Exercise objective: Pick out each line below containing "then".

Data:
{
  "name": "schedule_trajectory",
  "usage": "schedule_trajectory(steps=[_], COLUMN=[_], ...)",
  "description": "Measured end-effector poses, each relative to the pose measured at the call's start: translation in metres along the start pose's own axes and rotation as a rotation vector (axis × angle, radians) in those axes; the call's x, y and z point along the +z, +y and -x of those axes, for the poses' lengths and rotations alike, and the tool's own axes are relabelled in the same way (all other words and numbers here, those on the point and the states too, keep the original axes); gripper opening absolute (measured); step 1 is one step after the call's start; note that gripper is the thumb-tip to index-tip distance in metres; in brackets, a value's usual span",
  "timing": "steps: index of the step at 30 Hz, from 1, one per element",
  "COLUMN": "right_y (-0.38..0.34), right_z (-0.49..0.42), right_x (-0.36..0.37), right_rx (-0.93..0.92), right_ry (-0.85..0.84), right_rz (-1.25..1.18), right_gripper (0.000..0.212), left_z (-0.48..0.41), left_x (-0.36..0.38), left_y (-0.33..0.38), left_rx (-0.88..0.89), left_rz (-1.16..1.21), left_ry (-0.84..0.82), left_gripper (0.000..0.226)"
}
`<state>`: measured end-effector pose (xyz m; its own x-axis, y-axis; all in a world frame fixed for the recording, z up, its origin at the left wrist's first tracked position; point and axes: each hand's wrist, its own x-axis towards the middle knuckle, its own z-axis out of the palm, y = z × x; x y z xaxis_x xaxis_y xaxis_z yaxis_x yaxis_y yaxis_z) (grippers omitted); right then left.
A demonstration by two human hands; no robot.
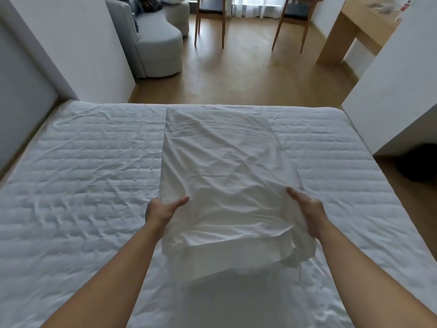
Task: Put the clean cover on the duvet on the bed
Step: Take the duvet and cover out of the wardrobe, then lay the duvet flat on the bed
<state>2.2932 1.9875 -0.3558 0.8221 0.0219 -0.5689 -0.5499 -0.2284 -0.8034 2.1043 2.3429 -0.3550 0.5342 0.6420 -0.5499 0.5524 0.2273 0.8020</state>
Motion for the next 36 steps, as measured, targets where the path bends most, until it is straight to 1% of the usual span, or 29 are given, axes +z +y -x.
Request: schedule_trajectory(steps=[1, 3, 5, 7, 9, 11, 12, 13, 15, 17, 20, 22, 24, 26, 28, 30, 33, 36], right_y=[-0.008, -0.019, -0.022, -0.025, -0.029, -0.030, -0.030, -0.029, -0.030, -0.036, -0.051, -0.063, -0.075, -0.083, -0.086, -0.084, -0.070, -0.047], right_z=[-0.002, -0.006, -0.014, -0.020, -0.021, -0.018, -0.015, -0.012, -0.006, 0.002, 0.019, 0.038, 0.062, 0.088, 0.113, 0.134, 0.165, 0.189], right_x=[-0.005, -0.012, -0.019, -0.021, -0.019, -0.016, -0.014, -0.011, -0.005, 0.001, 0.021, 0.047, 0.084, 0.128, 0.179, 0.234, 0.329, 0.431], right_rx=[0.068, 0.179, 0.236, 0.250, 0.227, 0.232, 0.241, 0.247, 0.252, 0.218, 0.126, 0.052, 0.002, -0.019, -0.033, -0.042, -0.050, -0.072], right_ry=[-0.114, -0.351, -0.480, -0.509, -0.511, -0.551, -0.575, -0.594, -0.600, -0.590, -0.568, -0.553, -0.538, -0.557, -0.575, -0.577, -0.589, -0.530], right_rz=[-0.025, 0.028, 0.046, 0.002, -0.021, 0.000, 0.016, 0.029, 0.055, 0.073, 0.044, 0.014, -0.023, -0.056, -0.071, -0.062, -0.033, -0.034], right_gripper=[0.073, 0.072, 0.063, 0.055, 0.050, 0.048, 0.046, 0.045, 0.041, 0.036, 0.031, 0.029, 0.021, 0.013, 0.011, 0.014, 0.023, 0.029], left_z=[0.003, 0.007, 0.009, 0.015, 0.019, 0.024, 0.028, 0.032, 0.040, 0.045, 0.042, 0.040, 0.038, 0.032, 0.022, 0.007, -0.027, -0.072], left_x=[0.005, 0.012, 0.015, 0.017, 0.022, 0.034, 0.042, 0.049, 0.056, 0.055, 0.038, 0.018, -0.010, -0.048, -0.096, -0.154, -0.250, -0.336], left_y=[0.004, 0.009, 0.013, 0.016, 0.018, 0.021, 0.023, 0.026, 0.032, 0.043, 0.067, 0.087, 0.106, 0.118, 0.121, 0.117, 0.097, 0.073], left_rx=[-0.006, -0.030, -0.093, -0.185, -0.236, -0.250, -0.243, -0.230, -0.219, -0.194, -0.023, 0.104, 0.203, 0.274, 0.337, 0.381, 0.419, 0.437], left_rz=[-0.040, -0.064, -0.005, 0.083, 0.122, 0.116, 0.114, 0.119, 0.142, 0.169, 0.157, 0.094, -0.005, -0.116, -0.228, -0.315, -0.396, -0.481], left_ry=[0.015, 0.030, -0.004, -0.097, -0.177, -0.193, -0.186, -0.173, -0.164, -0.177, -0.123, -0.077, -0.047, 0.006, 0.048, 0.087, 0.135, 0.170], left_gripper=[0.077, 0.068, 0.062, 0.063, 0.073, 0.085, 0.088, 0.086, 0.073, 0.061, 0.045, 0.045, 0.047, 0.041, 0.038, 0.039, 0.044, 0.051])
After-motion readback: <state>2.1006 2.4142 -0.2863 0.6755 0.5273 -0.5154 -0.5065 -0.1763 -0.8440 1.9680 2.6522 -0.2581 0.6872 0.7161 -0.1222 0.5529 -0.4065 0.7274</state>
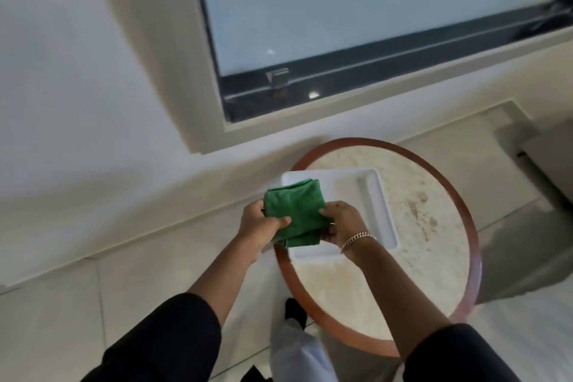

Result of this exercise:
`<state>`: measured end-effector pose (xyz m; its own x-axis, y-axis; all in a world frame fixed for the recording, z up, its origin at the left wrist's first tracked position; point and axes: each hand's wrist, its own x-axis towards the middle knuckle, its own z-axis out of the palm, y = z × x; x y z xaxis_x xaxis_y xaxis_z yaxis_x yaxis_y yaxis_z) (grippers omitted); right then left.
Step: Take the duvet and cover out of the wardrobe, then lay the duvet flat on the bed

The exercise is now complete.